Be careful if you book a hotel on Booking! The platform is facing a surge in scams, with scammers not hesitating to use ChaGPT and other AI to carry out their scams.
If you have the chance to go this summer, you may be booking your stay on travel sites. For this, online platforms like Trivago, Booking or Kayak are extremely practical. However, be careful of the scams that are proliferating at the moment! Indeed, the summer period is a real boon for scammers of all kinds, and in particular for scammers who redouble their activity and ingenuity to trap tourists and vacationers looking for good deals. Cybercriminals have understood this well and are setting up various scams based on promotions and other irresistible offers to better lure their victims. And with their popularity and colossal number of users, online booking platforms are fueling their desire…
Booking, the famous online hotel reservation site, is sounding the alarm about the proliferation of scams, and in particular phishing. “Over the past year and a half, all industries combined, we have seen an increase of 500 to 900% in attacks, particularly phishing, throughout the world,” explained Marnie Wilking, head of information security at Booking, on the sidelines of the Collision technology conference in Toronto. A phenomenon which can be explained by the use of ChatGPT by cybercriminals and which exploded shortly after the official release of the chatbot.
As a reminder, phishing is the theft of identity or confidential information (access codes, personal data, bank details, etc.) by subterfuge, via a link contained in an email and identity theft. Thanks to generative AI tools, scammers “imitates emails much better than anything they’ve done before”because technology allows them to operate in several languages, to improve their spelling and grammar while avoiding mistakes, which often make it possible to spot this type of fraudulent e-mail.

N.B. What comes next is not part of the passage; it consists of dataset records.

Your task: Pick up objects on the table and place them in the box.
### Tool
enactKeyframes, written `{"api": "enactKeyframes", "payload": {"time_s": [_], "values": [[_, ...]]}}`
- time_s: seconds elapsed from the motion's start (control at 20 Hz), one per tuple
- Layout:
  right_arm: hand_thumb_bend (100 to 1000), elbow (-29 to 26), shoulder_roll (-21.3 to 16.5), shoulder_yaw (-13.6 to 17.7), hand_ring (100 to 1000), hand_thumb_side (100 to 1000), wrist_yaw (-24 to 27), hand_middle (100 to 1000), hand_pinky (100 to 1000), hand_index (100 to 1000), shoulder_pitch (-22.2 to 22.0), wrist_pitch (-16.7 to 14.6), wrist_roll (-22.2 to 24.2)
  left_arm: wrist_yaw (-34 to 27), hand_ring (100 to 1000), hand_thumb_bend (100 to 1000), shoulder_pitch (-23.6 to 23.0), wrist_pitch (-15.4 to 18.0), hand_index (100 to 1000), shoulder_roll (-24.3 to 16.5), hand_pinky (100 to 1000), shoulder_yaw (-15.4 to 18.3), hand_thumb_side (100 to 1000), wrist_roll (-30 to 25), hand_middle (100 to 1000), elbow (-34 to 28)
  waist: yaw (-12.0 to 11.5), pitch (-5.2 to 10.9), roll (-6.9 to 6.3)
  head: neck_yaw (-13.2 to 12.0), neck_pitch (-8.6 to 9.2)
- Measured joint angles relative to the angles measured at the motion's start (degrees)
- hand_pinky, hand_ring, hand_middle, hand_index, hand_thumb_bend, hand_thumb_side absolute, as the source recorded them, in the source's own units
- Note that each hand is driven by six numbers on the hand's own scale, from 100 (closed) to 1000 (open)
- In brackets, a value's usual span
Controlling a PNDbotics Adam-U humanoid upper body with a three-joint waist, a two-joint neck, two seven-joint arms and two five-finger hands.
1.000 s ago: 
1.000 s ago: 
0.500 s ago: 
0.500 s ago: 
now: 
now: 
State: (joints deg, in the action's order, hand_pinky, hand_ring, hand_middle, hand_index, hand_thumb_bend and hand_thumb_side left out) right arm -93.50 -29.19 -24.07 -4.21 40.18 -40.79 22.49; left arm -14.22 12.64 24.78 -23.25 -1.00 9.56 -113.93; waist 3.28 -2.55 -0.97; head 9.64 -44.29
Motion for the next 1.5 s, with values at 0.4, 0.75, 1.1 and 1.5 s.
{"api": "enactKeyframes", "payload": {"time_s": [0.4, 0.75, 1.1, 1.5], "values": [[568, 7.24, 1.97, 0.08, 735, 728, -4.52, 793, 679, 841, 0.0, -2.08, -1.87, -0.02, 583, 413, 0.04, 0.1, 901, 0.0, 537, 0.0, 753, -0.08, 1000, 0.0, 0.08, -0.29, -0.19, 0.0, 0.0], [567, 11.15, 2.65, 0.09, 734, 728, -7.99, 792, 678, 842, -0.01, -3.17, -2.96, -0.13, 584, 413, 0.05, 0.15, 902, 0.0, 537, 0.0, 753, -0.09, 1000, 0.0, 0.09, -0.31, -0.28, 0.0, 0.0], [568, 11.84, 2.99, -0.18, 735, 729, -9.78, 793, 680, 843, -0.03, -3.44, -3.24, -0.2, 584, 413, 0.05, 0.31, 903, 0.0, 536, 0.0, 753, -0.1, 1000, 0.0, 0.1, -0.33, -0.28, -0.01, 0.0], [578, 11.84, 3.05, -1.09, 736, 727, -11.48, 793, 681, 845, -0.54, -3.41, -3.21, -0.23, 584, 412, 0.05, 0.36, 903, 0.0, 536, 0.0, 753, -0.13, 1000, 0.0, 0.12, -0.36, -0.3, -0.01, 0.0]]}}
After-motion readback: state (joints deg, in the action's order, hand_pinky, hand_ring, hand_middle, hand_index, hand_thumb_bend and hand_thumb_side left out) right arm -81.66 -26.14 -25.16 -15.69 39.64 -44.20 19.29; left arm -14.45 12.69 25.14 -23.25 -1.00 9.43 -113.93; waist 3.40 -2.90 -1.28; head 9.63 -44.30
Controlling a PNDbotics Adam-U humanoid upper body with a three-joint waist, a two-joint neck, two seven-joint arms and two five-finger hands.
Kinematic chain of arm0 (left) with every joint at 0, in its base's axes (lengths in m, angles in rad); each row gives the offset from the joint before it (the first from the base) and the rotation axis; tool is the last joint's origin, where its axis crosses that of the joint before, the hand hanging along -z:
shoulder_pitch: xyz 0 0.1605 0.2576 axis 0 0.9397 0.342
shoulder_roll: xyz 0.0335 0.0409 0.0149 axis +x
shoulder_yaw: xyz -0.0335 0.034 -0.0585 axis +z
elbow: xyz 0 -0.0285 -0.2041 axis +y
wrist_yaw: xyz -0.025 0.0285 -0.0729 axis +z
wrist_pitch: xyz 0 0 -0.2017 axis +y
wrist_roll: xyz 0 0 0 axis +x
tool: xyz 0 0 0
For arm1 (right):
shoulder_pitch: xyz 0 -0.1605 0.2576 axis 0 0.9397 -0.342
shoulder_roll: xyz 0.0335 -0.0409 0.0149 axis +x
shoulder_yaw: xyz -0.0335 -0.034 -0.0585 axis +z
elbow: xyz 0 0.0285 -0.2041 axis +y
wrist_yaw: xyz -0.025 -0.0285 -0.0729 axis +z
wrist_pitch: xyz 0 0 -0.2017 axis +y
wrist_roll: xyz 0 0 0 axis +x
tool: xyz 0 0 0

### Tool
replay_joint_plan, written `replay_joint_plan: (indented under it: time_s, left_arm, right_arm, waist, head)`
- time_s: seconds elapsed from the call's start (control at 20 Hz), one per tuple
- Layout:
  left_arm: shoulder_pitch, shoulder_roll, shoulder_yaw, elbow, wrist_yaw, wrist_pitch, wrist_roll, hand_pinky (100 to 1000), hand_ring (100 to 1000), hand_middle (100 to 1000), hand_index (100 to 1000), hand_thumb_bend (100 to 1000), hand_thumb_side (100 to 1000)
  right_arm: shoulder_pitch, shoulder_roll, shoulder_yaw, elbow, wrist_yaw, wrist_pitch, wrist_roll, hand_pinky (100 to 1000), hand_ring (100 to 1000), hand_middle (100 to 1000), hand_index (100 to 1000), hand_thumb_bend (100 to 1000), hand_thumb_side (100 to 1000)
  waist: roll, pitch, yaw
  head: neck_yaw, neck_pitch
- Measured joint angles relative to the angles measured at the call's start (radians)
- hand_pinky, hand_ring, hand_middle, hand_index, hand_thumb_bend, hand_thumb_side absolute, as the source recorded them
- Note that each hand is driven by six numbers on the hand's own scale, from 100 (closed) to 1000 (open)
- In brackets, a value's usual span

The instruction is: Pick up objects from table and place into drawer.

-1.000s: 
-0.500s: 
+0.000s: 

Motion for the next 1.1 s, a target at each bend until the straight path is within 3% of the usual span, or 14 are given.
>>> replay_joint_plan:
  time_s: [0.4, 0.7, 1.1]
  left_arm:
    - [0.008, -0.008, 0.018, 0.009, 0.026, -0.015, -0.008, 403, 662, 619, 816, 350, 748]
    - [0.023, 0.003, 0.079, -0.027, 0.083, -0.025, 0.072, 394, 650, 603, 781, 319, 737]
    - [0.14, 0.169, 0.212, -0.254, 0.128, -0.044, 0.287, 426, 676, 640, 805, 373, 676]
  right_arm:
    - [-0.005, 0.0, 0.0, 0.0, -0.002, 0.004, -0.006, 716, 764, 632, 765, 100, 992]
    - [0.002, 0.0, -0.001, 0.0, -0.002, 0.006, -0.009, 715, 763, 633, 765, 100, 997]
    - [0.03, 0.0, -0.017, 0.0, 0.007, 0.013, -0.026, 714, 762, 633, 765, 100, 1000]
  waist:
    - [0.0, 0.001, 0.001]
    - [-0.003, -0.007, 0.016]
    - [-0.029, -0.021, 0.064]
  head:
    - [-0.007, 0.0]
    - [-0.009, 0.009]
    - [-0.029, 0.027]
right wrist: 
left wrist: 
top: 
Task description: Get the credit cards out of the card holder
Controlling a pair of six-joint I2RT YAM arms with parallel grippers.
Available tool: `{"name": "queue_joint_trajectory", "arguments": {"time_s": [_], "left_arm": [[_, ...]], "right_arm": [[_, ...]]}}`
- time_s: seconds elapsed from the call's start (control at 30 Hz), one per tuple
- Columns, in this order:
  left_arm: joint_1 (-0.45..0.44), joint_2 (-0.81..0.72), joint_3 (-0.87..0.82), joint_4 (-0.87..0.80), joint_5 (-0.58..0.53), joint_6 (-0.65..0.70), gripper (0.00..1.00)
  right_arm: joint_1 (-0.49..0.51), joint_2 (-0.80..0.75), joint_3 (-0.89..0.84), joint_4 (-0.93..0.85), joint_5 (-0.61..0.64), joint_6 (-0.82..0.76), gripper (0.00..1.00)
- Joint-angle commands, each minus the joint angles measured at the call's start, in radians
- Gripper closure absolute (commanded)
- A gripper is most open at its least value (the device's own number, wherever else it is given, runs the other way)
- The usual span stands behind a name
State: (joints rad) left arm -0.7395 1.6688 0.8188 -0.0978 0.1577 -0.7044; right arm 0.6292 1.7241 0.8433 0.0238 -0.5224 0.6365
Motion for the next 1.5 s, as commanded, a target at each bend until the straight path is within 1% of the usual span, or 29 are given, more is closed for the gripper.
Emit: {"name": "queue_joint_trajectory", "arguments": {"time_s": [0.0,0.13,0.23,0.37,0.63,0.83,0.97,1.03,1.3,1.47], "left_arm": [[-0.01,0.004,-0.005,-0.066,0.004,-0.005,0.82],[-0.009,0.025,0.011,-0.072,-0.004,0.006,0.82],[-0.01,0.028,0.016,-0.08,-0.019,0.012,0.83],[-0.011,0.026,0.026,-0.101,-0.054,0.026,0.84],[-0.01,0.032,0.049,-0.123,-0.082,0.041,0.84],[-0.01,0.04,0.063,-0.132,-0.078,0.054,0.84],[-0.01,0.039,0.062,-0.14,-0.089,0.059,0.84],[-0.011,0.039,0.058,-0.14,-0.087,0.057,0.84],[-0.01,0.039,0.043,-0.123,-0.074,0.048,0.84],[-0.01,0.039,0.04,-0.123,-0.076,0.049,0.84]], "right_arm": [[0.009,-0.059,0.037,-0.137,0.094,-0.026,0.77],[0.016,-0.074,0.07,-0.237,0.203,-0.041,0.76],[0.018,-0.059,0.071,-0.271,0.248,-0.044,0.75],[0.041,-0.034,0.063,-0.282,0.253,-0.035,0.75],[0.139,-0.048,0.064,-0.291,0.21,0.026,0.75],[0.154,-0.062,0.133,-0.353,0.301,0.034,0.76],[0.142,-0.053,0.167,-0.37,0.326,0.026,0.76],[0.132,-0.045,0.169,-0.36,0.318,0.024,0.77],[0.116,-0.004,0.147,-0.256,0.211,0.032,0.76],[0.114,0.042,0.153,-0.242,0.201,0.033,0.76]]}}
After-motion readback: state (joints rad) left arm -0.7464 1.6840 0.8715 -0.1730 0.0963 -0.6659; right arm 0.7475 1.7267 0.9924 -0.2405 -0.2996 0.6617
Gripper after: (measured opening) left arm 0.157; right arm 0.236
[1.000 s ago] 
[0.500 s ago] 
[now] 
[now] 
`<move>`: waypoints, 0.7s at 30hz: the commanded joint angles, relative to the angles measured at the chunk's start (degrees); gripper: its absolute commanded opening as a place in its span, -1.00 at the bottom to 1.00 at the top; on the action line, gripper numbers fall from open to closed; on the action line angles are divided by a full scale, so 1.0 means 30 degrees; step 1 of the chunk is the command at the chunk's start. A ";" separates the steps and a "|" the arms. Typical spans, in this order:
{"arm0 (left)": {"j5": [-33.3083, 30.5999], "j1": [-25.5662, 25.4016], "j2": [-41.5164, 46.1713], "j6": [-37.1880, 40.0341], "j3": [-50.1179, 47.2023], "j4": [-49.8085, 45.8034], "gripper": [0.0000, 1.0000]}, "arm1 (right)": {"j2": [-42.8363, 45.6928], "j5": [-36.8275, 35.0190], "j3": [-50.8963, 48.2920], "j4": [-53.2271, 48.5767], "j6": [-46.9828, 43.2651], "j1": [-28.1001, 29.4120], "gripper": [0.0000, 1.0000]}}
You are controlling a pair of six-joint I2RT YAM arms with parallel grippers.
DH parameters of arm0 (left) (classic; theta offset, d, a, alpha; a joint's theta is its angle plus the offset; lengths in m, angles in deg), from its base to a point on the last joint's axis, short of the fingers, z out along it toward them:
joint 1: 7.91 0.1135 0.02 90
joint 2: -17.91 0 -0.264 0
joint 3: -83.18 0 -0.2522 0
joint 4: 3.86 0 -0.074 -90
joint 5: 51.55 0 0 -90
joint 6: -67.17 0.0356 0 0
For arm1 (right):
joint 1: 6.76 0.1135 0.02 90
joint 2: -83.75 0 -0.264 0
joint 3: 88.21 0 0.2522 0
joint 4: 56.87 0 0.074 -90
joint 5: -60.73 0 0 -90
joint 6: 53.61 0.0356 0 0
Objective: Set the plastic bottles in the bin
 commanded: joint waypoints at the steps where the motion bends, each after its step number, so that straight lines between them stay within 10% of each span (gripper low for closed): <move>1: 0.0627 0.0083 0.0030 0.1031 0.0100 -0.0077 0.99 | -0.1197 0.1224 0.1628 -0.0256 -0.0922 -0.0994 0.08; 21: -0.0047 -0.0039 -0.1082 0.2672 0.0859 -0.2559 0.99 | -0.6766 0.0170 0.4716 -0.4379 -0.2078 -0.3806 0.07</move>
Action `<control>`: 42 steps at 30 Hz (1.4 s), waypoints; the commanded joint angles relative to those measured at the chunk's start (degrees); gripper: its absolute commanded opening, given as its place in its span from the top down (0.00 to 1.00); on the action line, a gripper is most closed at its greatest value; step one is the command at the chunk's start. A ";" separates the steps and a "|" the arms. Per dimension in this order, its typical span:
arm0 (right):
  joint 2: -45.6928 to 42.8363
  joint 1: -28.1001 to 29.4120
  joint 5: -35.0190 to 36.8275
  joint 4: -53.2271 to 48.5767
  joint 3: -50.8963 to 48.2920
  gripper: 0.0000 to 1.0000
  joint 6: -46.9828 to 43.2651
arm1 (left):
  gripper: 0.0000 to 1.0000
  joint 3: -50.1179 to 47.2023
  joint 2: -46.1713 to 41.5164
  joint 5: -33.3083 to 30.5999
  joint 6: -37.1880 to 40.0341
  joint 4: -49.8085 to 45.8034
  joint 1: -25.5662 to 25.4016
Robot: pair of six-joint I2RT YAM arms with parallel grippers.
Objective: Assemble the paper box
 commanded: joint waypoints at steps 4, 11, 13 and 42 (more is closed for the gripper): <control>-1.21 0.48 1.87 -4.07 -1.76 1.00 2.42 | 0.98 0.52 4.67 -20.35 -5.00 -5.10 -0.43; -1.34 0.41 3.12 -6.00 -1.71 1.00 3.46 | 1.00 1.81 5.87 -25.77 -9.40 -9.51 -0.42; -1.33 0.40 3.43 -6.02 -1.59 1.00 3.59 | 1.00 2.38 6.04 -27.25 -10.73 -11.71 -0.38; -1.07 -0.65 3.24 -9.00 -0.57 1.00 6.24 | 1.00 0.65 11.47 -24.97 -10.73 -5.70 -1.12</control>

To be sure to make as many victims as possible, scammers do not hesitate to contact hoteliers themselves by posing as a customer, via an email containing a corrupted attachment, in order to infect the servers. of the establishment.
To avoid being fooled, remember to activate double authentication when you register on the platform. In this way, in addition to having to enter your username and password, this system requires you to validate your identity through an additional factor, such as a one-time code sent to your smartphone or generated by an authentication application. You also need to use a little common sense: if a link seems suspicious, do not click and, if in doubt, prefer call the establishment directly.